The Swift programming language brings a number of new features that make developing apps quicker, easier and safer than ever before. One of these new features is Optionals. They’re everywhere in Swift but can be confusing for people who are new to the language and frustrating to others who don’t understand them fully. The primary goal for his article then, is to bring some light to this potentially confusing world by taking a deep-dive into Optionals.
Table of Contents
What Problem Do Optionals Solve?
We’ll start by first looking at the problems optionals are trying to solve.
The problem of dealing with non-existent values in code has existed since the dawn of computing. In an ideal world, our code would always works with complete and well-defined data but this can’t always be the case. In many programming languages, programmers resort to using special values in these situations, values that they use to try and represent the absence of a value. One commonly used example of this is nil which is often used to represent no value at all. There are however, issues with this.
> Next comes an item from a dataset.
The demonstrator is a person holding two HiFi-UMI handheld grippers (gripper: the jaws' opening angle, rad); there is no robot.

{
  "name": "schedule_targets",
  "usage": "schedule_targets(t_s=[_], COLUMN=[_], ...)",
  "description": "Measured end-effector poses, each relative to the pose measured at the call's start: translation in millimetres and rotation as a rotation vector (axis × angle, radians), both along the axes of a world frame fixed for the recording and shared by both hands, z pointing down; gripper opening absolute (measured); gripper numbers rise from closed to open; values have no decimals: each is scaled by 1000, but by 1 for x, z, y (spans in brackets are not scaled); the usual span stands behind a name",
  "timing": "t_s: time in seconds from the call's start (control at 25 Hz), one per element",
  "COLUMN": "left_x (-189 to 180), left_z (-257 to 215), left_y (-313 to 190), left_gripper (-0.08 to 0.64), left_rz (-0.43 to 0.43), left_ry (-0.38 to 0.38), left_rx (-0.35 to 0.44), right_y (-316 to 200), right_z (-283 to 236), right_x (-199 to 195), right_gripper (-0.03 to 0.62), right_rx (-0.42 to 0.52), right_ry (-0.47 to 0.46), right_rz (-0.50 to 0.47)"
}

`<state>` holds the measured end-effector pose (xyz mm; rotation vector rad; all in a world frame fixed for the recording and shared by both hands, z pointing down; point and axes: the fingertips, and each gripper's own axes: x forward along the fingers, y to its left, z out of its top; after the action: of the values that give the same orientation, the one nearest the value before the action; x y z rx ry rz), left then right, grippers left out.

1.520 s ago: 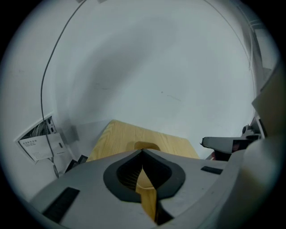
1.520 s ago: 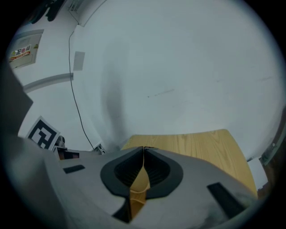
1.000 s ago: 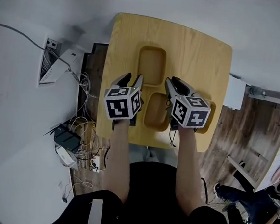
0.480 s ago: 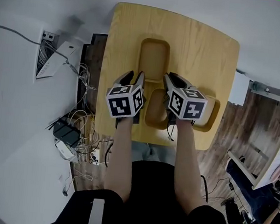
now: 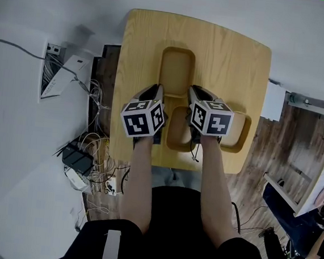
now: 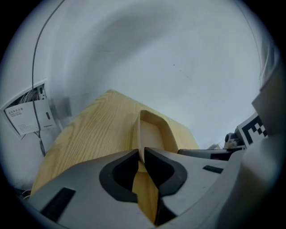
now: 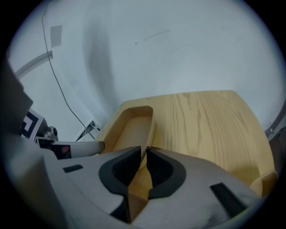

In most programming languages nil can only be used to represent the absence of reference types and generally they don’t support using nil to represent the absence of value types. The result then is that for value types, developers still have to invent their own encodings to represent no value at all.
On top of this, although developers are able to come up with these special encodings, there is nothing built into most languages to communicate when the encodings may or may not be used. There is generally nothing in the declaration of functions or methods that highlights whether a nil value will be accepted and similarly nothing to indicate whether those functions or methods can return a nil value either.
In many cases, the only place for this type of information is the documentation. Many times though, the documentation either isn’t available or simply isn’t complete. The result is that we’re often left guessing about exactly how to use a particular function or method and this inevitably leads to mistakes and the introduction of hard to find bugs.
With Swift, things are different. Swift attempts to tackle these problems head-on by baking special syntax directly into the language to deal with the absence of values. This comes in the form of Optionals.
What Are Optionals?
In Swift, an optional type is a type that is used to indicate the potential absence of a value.
Optionals indicate a combination of two things. They indicate that if there is a value the value will be of a specified type whilst simultaneously indicating that equally there may be no value at all. In similar fashion to other languages, Swift uses nil to represent the situation where there is no value at all.
By incorporating optional types directly into the language, Swift forces us to be clear about whether a particular variable, constant, parameter or return value can be nil and does so right there in the code rather than forcing us to rely on the documentation for that sort of information.
If a type of a parameter or return value is marked as being an optional type, a value may be nil. If not, then we can be 100% sure that the return value will never be nil and the compiler will actually enforce this fact.
There are a number of advantages to this.
Firstly, it saves a lot of mental baggage when reading Swift code and significantly reduces our reliance on the documentation.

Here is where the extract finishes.